Although in the hardware world, I have to say that there are a lot of cool
things, and often the main thing is, can I actually buy it?

If you ordered one and had the chance to use it, I think that would give you
the right to crap on the kickstarter project.

------
mmariani
Here's the tech specs <http://www.kalray.eu/products/mppa-manycore/mppa-256/>

------
hn_is_vile
1\. I don't see a price anywhere in the article. Adepteva plans to sell the
64-core version for $199 and that includes the board.

2\. Adepreva plans to open source the hardware and software, does KALRAY?

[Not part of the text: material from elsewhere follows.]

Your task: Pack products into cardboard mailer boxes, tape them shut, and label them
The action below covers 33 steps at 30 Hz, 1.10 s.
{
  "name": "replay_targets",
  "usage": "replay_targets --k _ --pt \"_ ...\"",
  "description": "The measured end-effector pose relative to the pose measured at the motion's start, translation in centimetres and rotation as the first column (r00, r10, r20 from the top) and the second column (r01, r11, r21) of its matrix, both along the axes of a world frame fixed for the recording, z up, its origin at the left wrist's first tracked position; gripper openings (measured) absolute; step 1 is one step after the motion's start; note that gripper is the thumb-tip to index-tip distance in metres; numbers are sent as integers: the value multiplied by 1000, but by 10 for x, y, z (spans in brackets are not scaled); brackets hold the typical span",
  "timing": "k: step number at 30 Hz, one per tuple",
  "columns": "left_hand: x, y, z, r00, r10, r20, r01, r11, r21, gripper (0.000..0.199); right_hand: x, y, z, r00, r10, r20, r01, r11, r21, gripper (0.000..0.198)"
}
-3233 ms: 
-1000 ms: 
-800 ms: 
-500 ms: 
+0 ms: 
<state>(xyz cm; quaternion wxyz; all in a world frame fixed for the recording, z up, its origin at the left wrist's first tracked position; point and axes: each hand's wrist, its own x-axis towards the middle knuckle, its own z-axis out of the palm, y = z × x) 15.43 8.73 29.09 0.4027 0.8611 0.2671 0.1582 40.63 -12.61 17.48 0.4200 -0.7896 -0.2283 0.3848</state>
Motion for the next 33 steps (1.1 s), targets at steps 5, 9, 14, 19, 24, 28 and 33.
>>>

3\. Adepteva have actually built chips. The kickstarter project is to scale up
manufacturing to bring down the cost. I think $99 for 16 cores is pretty good.

Still, if the price is right, more is better, so it's worth keeping an eye on.

------
Jetlag
I get deja vu every time I see that Parallela schematic:
[http://www.tilera.com/sites/default/files/productbriefs/PB01...](http://www.tilera.com/sites/default/files/productbriefs/PB010_TILE64_Processor_A_v4.pdf)

------
modeless
Has there been any research into running neural networks on DSP architectures?
I'd love to try my hand at programming a DSP. Are there any low-cost options
for hobbyists?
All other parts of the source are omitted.